> **EXERCISE DETAILS**
Start the output with the opening line of the listing below and continue, reproducing each line exactly, up to and including the line that contains "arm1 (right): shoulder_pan".

━━━━━━

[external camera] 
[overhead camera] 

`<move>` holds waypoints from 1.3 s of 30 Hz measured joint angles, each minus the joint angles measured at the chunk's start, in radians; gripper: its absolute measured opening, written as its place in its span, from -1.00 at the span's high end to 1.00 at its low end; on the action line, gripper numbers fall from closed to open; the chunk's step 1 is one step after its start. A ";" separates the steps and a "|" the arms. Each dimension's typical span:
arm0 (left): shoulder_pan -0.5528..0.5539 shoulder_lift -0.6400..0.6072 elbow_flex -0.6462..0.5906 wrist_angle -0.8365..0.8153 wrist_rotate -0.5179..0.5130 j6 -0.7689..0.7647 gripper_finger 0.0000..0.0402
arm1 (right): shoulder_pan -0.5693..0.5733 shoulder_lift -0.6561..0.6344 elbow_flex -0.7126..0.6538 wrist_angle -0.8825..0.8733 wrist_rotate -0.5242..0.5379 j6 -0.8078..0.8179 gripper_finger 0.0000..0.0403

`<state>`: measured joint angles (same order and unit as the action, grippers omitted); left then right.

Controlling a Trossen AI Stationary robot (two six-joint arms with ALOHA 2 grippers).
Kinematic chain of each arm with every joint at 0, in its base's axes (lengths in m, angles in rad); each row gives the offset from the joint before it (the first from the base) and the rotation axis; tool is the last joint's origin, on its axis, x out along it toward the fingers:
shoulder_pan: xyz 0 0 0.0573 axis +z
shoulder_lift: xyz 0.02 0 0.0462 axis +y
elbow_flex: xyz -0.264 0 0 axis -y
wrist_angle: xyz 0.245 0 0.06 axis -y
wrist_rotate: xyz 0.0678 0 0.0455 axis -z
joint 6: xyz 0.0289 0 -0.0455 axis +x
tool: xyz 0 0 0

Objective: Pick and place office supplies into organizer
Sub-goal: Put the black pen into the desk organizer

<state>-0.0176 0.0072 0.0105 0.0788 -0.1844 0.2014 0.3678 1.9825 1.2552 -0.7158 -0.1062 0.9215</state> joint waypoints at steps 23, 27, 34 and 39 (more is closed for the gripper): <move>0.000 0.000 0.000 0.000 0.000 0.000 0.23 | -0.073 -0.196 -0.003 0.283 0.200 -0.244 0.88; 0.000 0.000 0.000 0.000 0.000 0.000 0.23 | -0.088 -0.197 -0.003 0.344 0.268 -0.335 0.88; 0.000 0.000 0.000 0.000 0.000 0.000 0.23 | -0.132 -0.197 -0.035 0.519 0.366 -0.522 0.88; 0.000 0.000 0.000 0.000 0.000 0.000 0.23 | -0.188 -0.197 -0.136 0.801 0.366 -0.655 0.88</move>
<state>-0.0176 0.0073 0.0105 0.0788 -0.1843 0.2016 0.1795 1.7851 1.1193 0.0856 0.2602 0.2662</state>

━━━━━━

> **SOLUTION TO THE PROBLEM**
[external camera] 
[overhead camera] 

`<move>` holds waypoints from 1.3 s of 30 Hz measured joint angles, each minus the joint angles measured at the chunk's start, in radians; gripper: its absolute measured opening, written as its place in its span, from -1.00 at the span's high end to 1.00 at its low end; on the action line, gripper numbers fall from closed to open; the chunk's step 1 is one step after its start. A ";" separates the steps and a "|" the arms. Each dimension's typical span:
arm0 (left): shoulder_pan -0.5528..0.5539 shoulder_lift -0.6400..0.6072 elbow_flex -0.6462..0.5906 wrist_angle -0.8365..0.8153 wrist_rotate -0.5179..0.5130 j6 -0.7689..0.7647 gripper_finger 0.0000..0.0402
arm1 (right): shoulder_pan -0.5693..0.5733 shoulder_lift -0.6561..0.6344 elbow_flex -0.7126..0.6538 wrist_angle -0.8825..0.8733 wrist_rotate -0.5242..0.5379 j6 -0.8078..0.8179 gripper_finger 0.0000..0.0403

This concludes the exercise.